TK Telekom Sp. z o.o. ex-Telekomunikacja Kolejowa Sp. z o.o.
- Company type: Ltd.
- Industry: Rail transport
- Founded: 2001
- Headquarters: Warsaw, Poland
- Key people: Zdzisław Gaca (President and CEO) Katarzyna Iwuć (Chairwoman of the supervisory board)
- Number of employees: 1,500 (2011)
- Website: /www.netia.pl/pl/transport/o-tk-telekom

= TK Telekom =

Polish telecommunications company

TK Telekom (formerly Telekomunikacja Kolejowa) is a Polish telecommunications company, operated jointly by Netia and the PKP Group.
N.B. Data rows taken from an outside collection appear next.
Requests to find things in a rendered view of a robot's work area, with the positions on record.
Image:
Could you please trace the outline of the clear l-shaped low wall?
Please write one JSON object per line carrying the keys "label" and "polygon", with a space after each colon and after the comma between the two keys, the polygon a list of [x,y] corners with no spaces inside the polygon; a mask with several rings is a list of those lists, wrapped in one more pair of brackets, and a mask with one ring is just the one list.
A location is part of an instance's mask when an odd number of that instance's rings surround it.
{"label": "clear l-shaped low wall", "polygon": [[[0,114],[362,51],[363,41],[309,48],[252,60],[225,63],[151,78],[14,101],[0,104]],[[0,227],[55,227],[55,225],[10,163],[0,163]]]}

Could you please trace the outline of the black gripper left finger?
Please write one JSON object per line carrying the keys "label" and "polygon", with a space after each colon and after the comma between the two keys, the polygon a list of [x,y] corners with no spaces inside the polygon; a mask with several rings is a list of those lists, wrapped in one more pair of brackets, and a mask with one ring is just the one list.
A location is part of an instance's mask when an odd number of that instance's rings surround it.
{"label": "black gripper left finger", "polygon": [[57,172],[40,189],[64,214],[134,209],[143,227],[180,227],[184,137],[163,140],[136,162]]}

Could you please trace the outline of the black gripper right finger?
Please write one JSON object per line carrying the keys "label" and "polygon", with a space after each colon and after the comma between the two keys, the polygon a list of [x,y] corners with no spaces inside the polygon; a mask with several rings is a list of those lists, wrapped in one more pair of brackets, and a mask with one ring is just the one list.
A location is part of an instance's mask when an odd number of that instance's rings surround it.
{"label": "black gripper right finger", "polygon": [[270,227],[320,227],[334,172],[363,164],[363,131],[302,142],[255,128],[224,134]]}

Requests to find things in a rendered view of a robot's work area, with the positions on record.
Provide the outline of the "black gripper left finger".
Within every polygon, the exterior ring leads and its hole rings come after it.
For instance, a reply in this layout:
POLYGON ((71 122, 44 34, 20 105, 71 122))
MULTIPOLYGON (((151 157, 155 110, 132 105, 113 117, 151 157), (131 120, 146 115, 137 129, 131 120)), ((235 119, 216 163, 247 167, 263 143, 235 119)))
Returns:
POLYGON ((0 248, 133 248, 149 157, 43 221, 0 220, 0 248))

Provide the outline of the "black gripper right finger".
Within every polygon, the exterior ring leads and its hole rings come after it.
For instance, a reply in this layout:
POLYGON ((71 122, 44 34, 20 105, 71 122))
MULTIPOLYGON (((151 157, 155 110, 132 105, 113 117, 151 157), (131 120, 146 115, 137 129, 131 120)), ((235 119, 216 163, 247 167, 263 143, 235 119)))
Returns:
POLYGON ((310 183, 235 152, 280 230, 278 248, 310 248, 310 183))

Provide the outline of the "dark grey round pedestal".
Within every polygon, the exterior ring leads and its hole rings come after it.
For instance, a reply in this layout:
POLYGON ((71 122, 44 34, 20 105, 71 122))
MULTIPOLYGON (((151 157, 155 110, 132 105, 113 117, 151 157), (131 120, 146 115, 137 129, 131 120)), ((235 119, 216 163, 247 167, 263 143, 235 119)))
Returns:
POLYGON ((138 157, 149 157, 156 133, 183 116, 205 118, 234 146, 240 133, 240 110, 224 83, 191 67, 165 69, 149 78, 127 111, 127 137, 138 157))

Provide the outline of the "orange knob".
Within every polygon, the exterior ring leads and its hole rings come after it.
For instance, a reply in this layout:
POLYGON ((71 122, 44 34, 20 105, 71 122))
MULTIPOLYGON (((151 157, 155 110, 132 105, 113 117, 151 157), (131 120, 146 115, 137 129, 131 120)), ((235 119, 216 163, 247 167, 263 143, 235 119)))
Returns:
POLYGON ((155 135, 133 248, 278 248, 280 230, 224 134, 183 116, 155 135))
It is responsible for telecommunications and data transmission for the Polish railways and also serves a number of other companies outside the PKP Group and individual clients. Because of the nature of the services it provides, TK Telekom has been designated by Poland as a company of special strategic interest. In 2015, Polish telecommunications company Netia acquired 100% of the share capital of TK Telekom.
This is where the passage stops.